Although the Federal Reserve is — and thinks of itself as — part of the government, 100 percent of the $37 billion in paid-in stock of its twelve component Federal Reserve Banks is owned by private shareholders. This was part of the political compromise of the original 1913 Federal Reserve Act.
The shareholders are the commercial banks that are the members of the respective Federal Reserve Banks. Remarkably, these private shareholders are getting dividends from the Reserve Banks even when the combined Fed has no profits, no saved up past profits (retained earnings), and hugely negative actual capital. Any private bank which tried to pay dividends under these circumstances would be sternly prohibited by the Fed from doing so.
For the first nine months of 2024, the Federal Reserve Banks in the aggregate paid more than $1.2 billion in dividends to their shareholders. Yet at the same time, they together posted losses totaling $63 billion. On an annualized basis, they are paying dividends of $1.7 billion, for a dividend yield of about 4.5 percent, while losing about $80 billion, with negative retained earnings and capital. How is that possible — or ethical — one might wonder.
The Fed’s performance on this score was even more remarkable in 2023. For that year, the combined federal reserve banks paid $1.5 billion in dividends to the shareholders, while losing the nearly unimaginable sum of $114 billion. That was a loss of 2.6 times the total capital they claim to have.
The Fed’s officers and energetic public relations efforts assert that for the Fed, having negative capital, i.e. being technically insolvent, doesn’t matter. Even were that true, how could it justify paying dividends when there are no profits, past or present, with which to pay them.

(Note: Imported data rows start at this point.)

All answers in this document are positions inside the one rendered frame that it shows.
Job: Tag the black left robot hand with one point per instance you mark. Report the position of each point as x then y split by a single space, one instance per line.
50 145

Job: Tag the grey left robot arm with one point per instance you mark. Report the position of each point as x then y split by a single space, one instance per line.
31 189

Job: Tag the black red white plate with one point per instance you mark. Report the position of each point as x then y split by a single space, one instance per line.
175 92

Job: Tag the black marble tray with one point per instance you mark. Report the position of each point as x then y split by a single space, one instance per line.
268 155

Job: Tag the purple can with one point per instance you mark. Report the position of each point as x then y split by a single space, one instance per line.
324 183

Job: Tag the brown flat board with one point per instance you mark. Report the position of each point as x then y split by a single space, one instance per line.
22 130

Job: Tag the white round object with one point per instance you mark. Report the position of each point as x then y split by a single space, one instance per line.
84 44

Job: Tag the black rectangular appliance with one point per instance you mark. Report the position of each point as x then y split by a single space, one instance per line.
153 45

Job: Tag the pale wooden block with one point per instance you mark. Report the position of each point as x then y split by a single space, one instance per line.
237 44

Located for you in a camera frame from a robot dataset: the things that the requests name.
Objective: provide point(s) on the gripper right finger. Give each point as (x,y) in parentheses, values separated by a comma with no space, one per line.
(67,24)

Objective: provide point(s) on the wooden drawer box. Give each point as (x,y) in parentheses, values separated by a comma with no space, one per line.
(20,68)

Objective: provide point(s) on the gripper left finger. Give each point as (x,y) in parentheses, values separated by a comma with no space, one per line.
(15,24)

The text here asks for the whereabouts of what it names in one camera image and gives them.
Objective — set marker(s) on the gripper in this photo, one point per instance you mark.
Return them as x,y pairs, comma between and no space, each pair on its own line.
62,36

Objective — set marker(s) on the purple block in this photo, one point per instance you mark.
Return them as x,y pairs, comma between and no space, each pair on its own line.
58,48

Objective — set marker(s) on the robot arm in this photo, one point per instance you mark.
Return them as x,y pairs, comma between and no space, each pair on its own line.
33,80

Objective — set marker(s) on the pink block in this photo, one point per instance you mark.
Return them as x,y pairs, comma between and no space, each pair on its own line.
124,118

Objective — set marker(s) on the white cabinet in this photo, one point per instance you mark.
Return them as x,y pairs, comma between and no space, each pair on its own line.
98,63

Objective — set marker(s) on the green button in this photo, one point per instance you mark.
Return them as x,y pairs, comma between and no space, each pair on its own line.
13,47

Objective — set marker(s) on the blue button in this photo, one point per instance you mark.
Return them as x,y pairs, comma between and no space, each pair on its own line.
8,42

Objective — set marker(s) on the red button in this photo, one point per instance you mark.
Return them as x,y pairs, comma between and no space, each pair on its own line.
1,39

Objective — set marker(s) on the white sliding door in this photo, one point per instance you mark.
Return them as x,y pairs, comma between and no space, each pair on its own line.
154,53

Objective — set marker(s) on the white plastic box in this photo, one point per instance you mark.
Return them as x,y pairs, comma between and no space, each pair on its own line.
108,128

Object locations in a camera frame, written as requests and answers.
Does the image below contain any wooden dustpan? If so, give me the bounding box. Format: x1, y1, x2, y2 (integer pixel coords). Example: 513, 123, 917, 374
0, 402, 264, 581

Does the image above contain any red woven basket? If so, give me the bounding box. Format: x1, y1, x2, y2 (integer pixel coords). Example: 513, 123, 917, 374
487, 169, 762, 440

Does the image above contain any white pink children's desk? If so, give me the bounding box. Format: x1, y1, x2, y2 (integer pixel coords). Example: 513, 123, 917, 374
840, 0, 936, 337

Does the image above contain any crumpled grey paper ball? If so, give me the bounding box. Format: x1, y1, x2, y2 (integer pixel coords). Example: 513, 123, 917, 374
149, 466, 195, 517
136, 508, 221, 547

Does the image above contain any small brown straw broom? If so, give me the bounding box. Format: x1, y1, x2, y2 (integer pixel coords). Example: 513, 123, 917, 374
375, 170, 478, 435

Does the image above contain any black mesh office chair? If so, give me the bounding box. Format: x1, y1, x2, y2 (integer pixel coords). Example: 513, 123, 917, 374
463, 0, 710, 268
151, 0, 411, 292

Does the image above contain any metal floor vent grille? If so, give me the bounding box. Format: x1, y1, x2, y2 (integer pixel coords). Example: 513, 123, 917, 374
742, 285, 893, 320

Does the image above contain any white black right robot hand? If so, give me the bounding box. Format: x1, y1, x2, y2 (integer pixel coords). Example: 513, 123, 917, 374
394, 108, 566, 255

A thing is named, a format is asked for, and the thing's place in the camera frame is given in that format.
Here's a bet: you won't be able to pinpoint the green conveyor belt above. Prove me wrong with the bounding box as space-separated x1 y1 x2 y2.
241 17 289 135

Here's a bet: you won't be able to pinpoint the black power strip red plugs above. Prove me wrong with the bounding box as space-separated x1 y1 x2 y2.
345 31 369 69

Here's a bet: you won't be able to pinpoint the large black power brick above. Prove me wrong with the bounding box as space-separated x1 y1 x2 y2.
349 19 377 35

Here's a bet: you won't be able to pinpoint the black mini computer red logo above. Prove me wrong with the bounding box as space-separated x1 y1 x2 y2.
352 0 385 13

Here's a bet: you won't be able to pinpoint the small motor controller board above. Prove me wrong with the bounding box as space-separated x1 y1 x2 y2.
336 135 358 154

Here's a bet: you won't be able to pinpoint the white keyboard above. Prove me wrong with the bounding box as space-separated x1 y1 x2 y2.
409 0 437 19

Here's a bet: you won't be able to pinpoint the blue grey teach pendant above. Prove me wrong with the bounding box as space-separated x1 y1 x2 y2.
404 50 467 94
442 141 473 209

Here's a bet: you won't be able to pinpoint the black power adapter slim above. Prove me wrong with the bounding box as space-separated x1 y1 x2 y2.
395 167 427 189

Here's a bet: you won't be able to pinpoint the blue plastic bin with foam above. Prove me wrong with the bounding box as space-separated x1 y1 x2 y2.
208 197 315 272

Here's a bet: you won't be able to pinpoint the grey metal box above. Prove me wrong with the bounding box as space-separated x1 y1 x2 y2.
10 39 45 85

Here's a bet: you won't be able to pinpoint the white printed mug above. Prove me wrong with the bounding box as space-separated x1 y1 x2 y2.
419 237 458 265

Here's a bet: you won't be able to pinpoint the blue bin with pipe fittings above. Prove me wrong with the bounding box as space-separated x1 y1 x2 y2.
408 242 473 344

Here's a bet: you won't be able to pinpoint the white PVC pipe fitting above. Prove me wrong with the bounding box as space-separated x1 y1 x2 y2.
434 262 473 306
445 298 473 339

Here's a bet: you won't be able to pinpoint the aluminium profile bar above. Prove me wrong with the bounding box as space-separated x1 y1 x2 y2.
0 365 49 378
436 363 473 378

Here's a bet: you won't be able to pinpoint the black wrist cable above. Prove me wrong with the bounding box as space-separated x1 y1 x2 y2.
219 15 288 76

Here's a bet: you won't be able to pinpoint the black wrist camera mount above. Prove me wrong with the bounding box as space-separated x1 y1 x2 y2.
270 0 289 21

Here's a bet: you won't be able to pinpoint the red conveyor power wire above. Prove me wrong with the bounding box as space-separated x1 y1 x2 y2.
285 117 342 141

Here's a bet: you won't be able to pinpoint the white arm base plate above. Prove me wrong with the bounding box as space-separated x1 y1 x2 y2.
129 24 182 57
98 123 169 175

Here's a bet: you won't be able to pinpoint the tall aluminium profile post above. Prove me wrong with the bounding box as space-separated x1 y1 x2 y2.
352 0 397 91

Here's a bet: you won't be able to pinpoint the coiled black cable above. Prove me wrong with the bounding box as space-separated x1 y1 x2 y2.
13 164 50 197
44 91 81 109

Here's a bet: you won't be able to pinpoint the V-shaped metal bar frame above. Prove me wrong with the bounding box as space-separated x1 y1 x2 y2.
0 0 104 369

As of January 1, 2025, the combined FRBs have accumulated losses of $216 billion from losing money in every single month since October 2022. In proper and obvious accounting, one subtracts losses from retained earnings. That is ineluctable. The Fed, though, does not do this. It wishes one to believe instead that its vast accumulated losses are an asset, opaquely called a “deferred asset,” so it can show positive capital on its balance sheet.
What do they take us for? It is easy to understand why the Fed does not want its financial statements to subtract its $216 billion in losses from its stated $7 billion in retained earnings: because then it would have to show that its actual retained earnings are negative $209 billion. Which they are.
Further subtracting that $209 billion from the total paid-in capital of $37 billion, the Fed would then have to show the world that its actual capital is negative $172 billion. Which it is. If the Fed really believes that its technical insolvency doesn’t matter, why is it intent on hiding the numbers?
Turning to the individual FRBs, as of January 1, 2025, ten of the twelve have negative retained earnings and negative capital, being thus technically insolvent. They should not be paying any dividends. Yet two FRBs, Atlanta and St. Louis, could. It might seem odd to have two FRBs paying dividends and ten not, but it accurately reflects the regional logic of the system as designed in 1913.
The Federal Reserve Bank of New York is far and away the biggest and most important FRB, with the most clout. Its assets equal those of all the other eleven FRBs put together. Its accumulated losses are bigger than all the others put together.
Properly subtracting the New York FRB’s $131 billion in accumulated losses from its retained earnings of $2 billion gives it actual retained earnings of a negative $129 billion. This easily wipes out its paid-in capital of $13 billion and leaves an actual capital of negative $116 billion. The members of the New York FRB lead the parade of Fed stockholders who should not be receiving any current dividends.
Curiously, the Federal Reserve Act stipulates that Fed dividends are cumulative. Thus, if not paid, they would still have to be accrued as a liability and paid out of the profits of some future time before the American Treasury gets paid anything from those profits. Fed losses do matter. They increase the federal deficit and increase the national debt. Fed dividends when the Fed has no profits increase the deficit and debt further.
It would be salutary for FRB stockholders to learn that they do have some skin in the game as equity investors and that when there are no profits, no retained earnings, and no capital, there will also be no dividends paid.